For a moment Swezey seemed to take pause, glancing toward her husband's empty chair before attending our question. "Yes. If you look to the north from the mill at lakeside you shall be treated to the most marvelous show. I do wish Elmont were here, for in his travels up north he has become quite familiar with them. Even from here though they are most brilliant, like heat lightning, though pressed into shimmering sashes of red and blue that shoot up into the sky like painted strokes."
"Shoot up into the sky?" I heard myself ask, the image striking itself into my head, somehow uncannily familiar. "And you say to the north?"
Swezey nodded. "Yes. We've taken to calling them the Wardenclyffe Lights."
A handful of locals had gathered in the street by the Common as Elizabeth and I descended the Willow's wooden steps, walking hand in hand between a Ford Model V and a Standard Mountaineer, across the corner that served as a car park and over toward the mill. It was perhaps an hour after sunset and the sky had grown dark, any traces of cloud from the afternoon long since vanished. At the lake the trees were far away and there was no moon, leaving an infinitely black swath of sky to look upon, speckled by brilliant sparks of white diamond. Thankfully our hostess had been correct about the bugs. With the sundown and having had no rain for days, the evening was dry and cool.
"Booker…" Elizabeth whispered as we came to a stop. Beyond the murmur of stargazers I heard a chorus of frogs down waterside, along with the ubiquitous crickets. Before she could continue a wave of awe washed her face and a murmur rose from the dozen or so looking out over the lake's star-twinkled waters. Following her gaze, I looked up to see a streak of emerald shimmering ephemerally across the sky, like a rainbow but monotone. Then a red and what I thought to be a blue. For a moment they seemed to entwine before fading silently away.

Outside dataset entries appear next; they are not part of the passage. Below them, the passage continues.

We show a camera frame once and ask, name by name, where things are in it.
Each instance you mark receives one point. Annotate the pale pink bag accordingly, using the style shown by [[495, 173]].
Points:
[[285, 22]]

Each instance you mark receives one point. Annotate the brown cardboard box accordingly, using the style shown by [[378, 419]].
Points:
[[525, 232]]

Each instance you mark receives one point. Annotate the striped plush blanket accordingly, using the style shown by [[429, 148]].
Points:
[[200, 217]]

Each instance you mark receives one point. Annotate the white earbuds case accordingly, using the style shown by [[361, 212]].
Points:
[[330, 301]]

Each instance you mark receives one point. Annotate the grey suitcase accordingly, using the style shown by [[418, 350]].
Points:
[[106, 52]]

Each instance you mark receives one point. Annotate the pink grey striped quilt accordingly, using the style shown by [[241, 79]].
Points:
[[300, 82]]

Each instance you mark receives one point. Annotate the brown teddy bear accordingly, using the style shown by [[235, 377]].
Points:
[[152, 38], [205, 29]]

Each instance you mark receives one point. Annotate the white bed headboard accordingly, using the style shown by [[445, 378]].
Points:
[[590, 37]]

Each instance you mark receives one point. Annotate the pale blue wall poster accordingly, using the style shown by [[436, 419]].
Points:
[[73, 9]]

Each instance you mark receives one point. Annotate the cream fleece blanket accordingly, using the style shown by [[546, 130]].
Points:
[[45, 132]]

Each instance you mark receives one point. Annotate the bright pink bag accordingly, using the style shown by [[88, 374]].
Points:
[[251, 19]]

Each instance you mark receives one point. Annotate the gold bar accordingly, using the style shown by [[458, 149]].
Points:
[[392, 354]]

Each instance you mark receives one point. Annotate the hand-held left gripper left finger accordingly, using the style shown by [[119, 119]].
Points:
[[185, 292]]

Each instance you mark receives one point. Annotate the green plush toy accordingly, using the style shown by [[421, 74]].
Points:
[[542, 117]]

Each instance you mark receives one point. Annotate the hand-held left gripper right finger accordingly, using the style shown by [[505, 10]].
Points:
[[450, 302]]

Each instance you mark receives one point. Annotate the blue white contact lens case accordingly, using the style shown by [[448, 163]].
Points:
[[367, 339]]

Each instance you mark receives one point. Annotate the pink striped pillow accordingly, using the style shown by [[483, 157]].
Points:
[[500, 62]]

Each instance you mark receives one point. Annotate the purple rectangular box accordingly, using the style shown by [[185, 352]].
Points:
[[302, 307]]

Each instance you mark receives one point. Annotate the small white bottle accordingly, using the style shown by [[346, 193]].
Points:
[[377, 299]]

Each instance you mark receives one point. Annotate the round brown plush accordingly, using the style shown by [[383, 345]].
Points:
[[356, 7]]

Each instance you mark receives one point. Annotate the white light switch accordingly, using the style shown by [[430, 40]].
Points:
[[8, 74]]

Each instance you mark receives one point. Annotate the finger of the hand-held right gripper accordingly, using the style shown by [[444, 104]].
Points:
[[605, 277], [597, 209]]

"Ohhhh!" Elizabeth said, palm rising to cover her mouth. She turned and beamed at me, draping her arms about mine. "They're lovely." The stars had been bright, but her eyes gleamed brighter.
Dammit, I'd seen this before. "Is that what we're looking for?"
She glanced to her deformity and held it up, a frown troubling her face as the thimble's silver caught the light from the mill's porch. "No, I…I don't think so." She said. "I don't even feel my finger anymore. Don't you think they're like the Northern Lights? I used to see them all the time from my tower. I could look at them for hours."
"If those aren't the tear you felt, then what use are they?" Even as I spoke my words rang hollow. This meant something.
Her smile had returned briefly only to fade. "Don't you ever feel romantic, Booker DeWitt? I've waited my whole life for a moment like this. It's so peaceful and quiet here…so beautiful." She put her head upon my chest. "And we're together and I l..." She stopped before saying it. "Please don't spoil it."
After a moment I softened. She was looking up at me and me down at her, the pair of us for once in silent rapport. I smiled softly and brushed a lock of hair from her eyes.
"Quite a show, eh?" I heard a voice beside us say. Though it was 'downtown,' the streetlights in Yaphank were dim, making it difficult to see the personage speaking to us. After a moment he approached, and I could barely make out Peter Ryan.
"Yes, they're splendid." Elizabeth repeated before pulling away. Then her face lit up anew. "Oh!" She exclaimed, clasping her hands in glee before pointing. "There goes another one!"
Ryan watched her intently, much as he'd done in the parlor when given the opportunity. "Mr. Ryan, is it?" I said.
"Mr. Montgomery." He touched the tip of his Bowler hat. "Miss Evelyn. You look enchanting tonight. And such a fetching dress." Elizabeth smiled at him demurely and for a moment I didn't like it.
"Say, any idea of what these 'Wardenclyffe Lights are?' I managed, looking north along the split and receding tree line to either side of the road from which they seemed to rise. By now Elizabeth had turned back. I remembered when I'd thought I'd lost her until I'd found her alive in Comstock's laboratory. I wanted to tell her how I felt then...show her how I felt. A fatherly hug sufficed.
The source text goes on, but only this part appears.